» Required action
Write out the material below exactly, beginning at the line that contains "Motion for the" and ending with its last line, both ends included; write nothing else.

» Provided material
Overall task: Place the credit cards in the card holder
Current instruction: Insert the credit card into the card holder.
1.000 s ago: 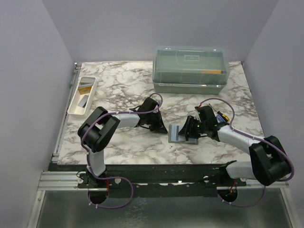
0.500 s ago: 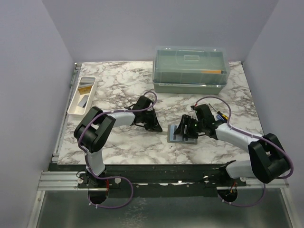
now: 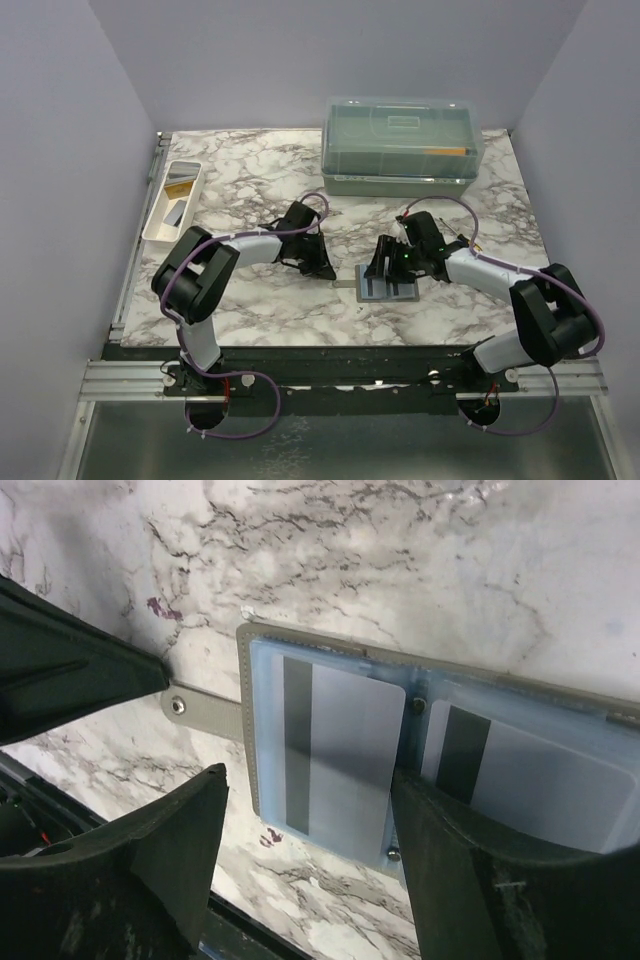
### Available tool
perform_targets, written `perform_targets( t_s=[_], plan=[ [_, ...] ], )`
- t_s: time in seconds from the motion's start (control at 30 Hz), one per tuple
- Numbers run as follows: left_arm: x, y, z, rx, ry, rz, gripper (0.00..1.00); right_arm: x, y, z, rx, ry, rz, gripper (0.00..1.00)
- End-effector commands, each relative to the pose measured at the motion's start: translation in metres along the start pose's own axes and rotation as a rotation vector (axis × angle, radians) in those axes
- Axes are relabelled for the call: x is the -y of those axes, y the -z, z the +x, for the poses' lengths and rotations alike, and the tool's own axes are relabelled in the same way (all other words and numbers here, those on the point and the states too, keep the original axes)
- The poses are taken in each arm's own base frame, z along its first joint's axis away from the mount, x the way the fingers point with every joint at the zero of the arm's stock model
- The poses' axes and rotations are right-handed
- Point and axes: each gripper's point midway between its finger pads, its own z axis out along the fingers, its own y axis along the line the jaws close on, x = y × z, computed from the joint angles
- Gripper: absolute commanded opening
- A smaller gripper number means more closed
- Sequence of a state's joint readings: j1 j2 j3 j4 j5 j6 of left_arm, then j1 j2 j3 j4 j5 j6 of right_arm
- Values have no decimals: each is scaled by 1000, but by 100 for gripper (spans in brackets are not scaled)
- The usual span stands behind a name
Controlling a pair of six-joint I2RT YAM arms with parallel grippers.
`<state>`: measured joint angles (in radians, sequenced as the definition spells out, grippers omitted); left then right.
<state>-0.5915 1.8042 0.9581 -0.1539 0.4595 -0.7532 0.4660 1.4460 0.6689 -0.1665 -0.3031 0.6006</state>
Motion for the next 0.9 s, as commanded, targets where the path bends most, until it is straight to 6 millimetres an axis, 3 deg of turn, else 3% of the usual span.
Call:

» Response below
Motion for the next 0.9 s, as commanded, targets where the path bends most, until it is straight to 6 millimetres an axis, 3 deg of turn, else 3% of the usual span.
Call:

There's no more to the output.